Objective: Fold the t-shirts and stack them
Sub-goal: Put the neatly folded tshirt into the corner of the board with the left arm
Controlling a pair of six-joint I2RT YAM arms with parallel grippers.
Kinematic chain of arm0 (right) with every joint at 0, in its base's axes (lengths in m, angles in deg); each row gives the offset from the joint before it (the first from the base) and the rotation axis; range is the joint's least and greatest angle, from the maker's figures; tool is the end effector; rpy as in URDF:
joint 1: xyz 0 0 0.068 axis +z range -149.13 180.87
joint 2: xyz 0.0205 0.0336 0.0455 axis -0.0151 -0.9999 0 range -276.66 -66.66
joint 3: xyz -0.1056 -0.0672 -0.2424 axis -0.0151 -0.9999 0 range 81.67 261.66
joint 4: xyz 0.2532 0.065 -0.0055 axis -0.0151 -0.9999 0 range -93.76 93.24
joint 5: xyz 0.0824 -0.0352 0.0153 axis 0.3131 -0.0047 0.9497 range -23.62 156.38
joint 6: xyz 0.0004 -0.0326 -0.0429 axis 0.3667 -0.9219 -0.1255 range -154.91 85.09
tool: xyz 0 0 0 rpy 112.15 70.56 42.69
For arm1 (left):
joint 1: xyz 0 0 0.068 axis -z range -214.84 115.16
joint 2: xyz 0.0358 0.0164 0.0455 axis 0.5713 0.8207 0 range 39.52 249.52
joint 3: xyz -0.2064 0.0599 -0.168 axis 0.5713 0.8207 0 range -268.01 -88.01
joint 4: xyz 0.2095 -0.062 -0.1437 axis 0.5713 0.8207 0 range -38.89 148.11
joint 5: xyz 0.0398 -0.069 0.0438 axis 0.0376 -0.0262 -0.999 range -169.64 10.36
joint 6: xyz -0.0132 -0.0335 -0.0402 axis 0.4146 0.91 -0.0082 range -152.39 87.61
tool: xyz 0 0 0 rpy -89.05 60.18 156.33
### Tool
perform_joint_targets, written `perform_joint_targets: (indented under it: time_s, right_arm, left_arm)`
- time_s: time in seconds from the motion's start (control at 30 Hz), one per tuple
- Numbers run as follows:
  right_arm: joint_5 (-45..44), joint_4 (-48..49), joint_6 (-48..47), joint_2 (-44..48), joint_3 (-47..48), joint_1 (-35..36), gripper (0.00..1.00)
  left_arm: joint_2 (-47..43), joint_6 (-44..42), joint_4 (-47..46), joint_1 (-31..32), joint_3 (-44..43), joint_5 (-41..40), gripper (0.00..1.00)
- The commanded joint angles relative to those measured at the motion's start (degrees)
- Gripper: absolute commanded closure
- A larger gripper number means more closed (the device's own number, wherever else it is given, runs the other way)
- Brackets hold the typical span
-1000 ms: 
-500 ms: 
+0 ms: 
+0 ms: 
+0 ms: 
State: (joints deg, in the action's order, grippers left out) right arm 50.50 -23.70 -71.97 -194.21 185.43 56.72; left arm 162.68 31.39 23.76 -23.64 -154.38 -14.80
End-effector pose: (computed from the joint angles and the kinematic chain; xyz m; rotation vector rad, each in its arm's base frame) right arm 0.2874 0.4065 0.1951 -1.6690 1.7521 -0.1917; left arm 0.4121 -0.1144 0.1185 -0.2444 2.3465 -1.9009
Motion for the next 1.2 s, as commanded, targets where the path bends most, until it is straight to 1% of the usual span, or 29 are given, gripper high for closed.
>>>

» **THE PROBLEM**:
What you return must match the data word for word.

» **ANSWER BOX**:
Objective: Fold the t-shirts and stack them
Sub-goal: Put the neatly folded tshirt into the corner of the board with the left arm
Controlling a pair of six-joint I2RT YAM arms with parallel grippers.
Kinematic chain of arm0 (right) with every joint at 0, in its base's axes (lengths in m, angles in deg); each row gives the offset from the joint before it (the first from the base) and the rotation axis; range is the joint's least and greatest angle, from the maker's figures; tool is the end effector; rpy as in URDF:
joint 1: xyz 0 0 0.068 axis +z range -149.13 180.87
joint 2: xyz 0.0205 0.0336 0.0455 axis -0.0151 -0.9999 0 range -276.66 -66.66
joint 3: xyz -0.1056 -0.0672 -0.2424 axis -0.0151 -0.9999 0 range 81.67 261.66
joint 4: xyz 0.2532 0.065 -0.0055 axis -0.0151 -0.9999 0 range -93.76 93.24
joint 5: xyz 0.0824 -0.0352 0.0153 axis 0.3131 -0.0047 0.9497 range -23.62 156.38
joint 6: xyz 0.0004 -0.0326 -0.0429 axis 0.3667 -0.9219 -0.1255 range -154.91 85.09
tool: xyz 0 0 0 rpy 112.15 70.56 42.69
For arm1 (left):
joint 1: xyz 0 0 0.068 axis -z range -214.84 115.16
joint 2: xyz 0.0358 0.0164 0.0455 axis 0.5713 0.8207 0 range 39.52 249.52
joint 3: xyz -0.2064 0.0599 -0.168 axis 0.5713 0.8207 0 range -268.01 -88.01
joint 4: xyz 0.2095 -0.062 -0.1437 axis 0.5713 0.8207 0 range -38.89 148.11
joint 5: xyz 0.0398 -0.069 0.0438 axis 0.0376 -0.0262 -0.999 range -169.64 10.36
joint 6: xyz -0.0132 -0.0335 -0.0402 axis 0.4146 0.91 -0.0082 range -152.39 87.61
tool: xyz 0 0 0 rpy -89.05 60.18 156.33
### Tool
perform_joint_targets, written `perform_joint_targets: (indented under it: time_s, right_arm, left_arm)`
- time_s: time in seconds from the motion's start (control at 30 Hz), one per tuple
- Numbers run as follows:
  right_arm: joint_5 (-45..44), joint_4 (-48..49), joint_6 (-48..47), joint_2 (-44..48), joint_3 (-47..48), joint_1 (-35..36), gripper (0.00..1.00)
  left_arm: joint_2 (-47..43), joint_6 (-44..42), joint_4 (-47..46), joint_1 (-31..32), joint_3 (-44..43), joint_5 (-41..40), gripper (0.00..1.00)
- The commanded joint angles relative to those measured at the motion's start (degrees)
- Gripper: absolute commanded closure
- A larger gripper number means more closed (the device's own number, wherever else it is given, runs the other way)
- Brackets hold the typical span
-1000 ms: 
-500 ms: 
+0 ms: 
+0 ms: 
+0 ms: 
State: (joints deg, in the action's order, grippers left out) right arm 50.50 -23.70 -71.97 -194.21 185.43 56.72; left arm 162.68 31.39 23.76 -23.64 -154.38 -14.80
End-effector pose: (computed from the joint angles and the kinematic chain; xyz m; rotation vector rad, each in its arm's base frame) right arm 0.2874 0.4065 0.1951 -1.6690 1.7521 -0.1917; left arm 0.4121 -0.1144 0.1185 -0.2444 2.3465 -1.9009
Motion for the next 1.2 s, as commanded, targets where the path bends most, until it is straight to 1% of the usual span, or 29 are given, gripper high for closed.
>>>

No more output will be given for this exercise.